What to produce: Restate each line of the listing exactly, without carrying over any pictures.
── Data extract ──
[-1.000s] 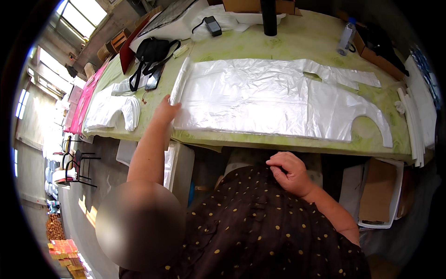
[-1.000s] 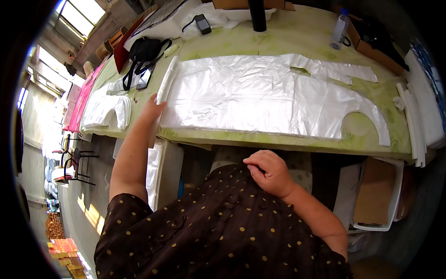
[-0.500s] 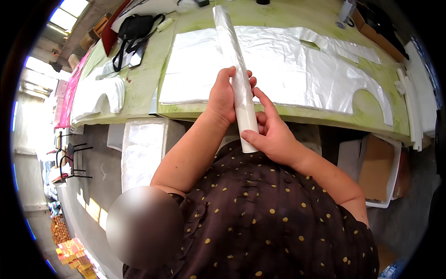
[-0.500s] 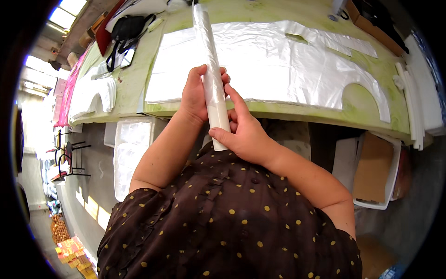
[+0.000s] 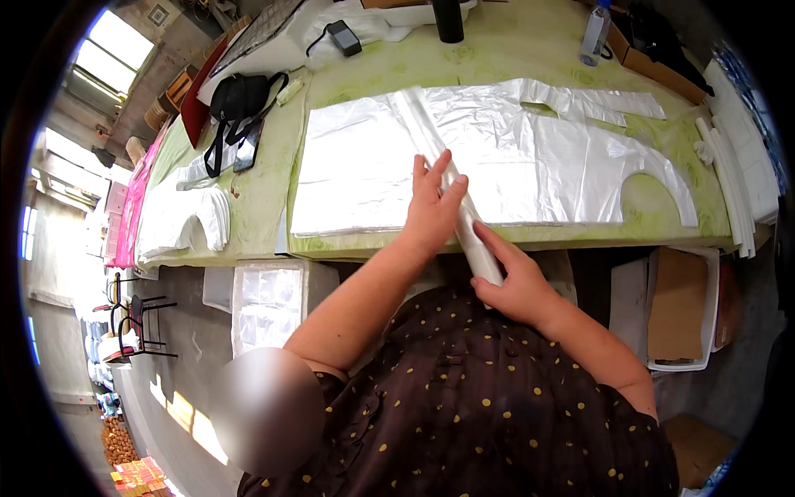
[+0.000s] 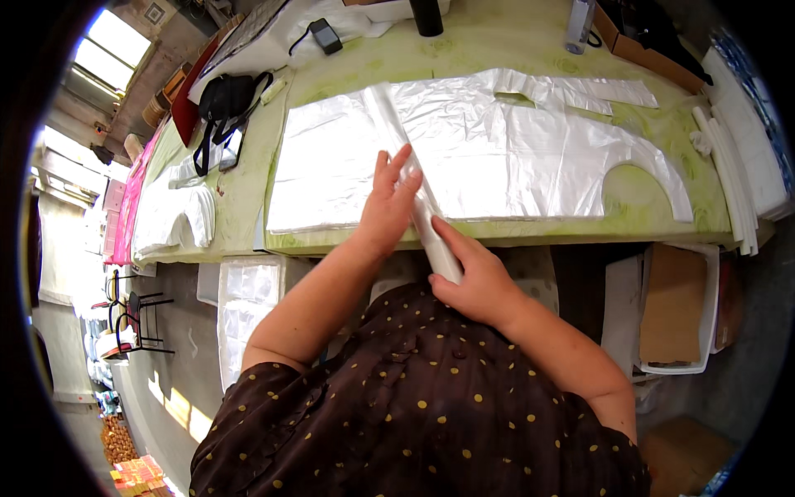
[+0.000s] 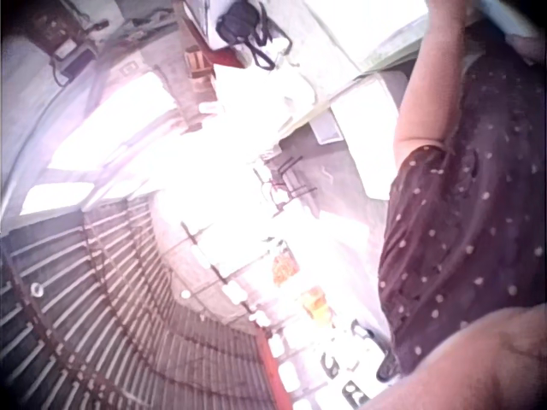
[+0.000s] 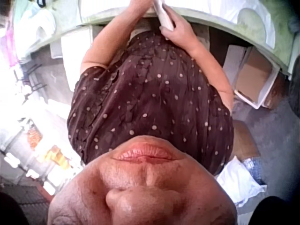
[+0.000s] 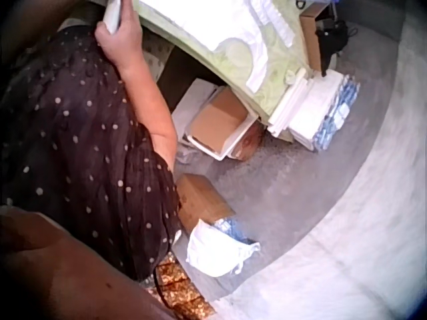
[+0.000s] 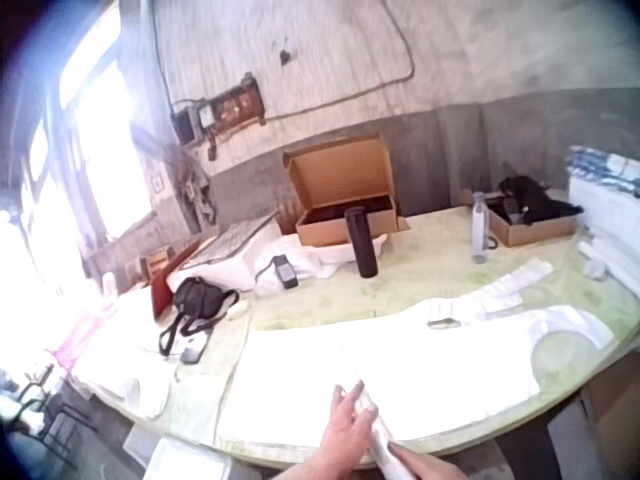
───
Output of the task:
[-1.000s] 
[-1.000s] 
[-0.500s] 
[-0.500s] 
[+0.000s] 
[+0.000s] 
[+0.000s] 
[+0.000s] 
[+0.000s] 
[+0.000s] 

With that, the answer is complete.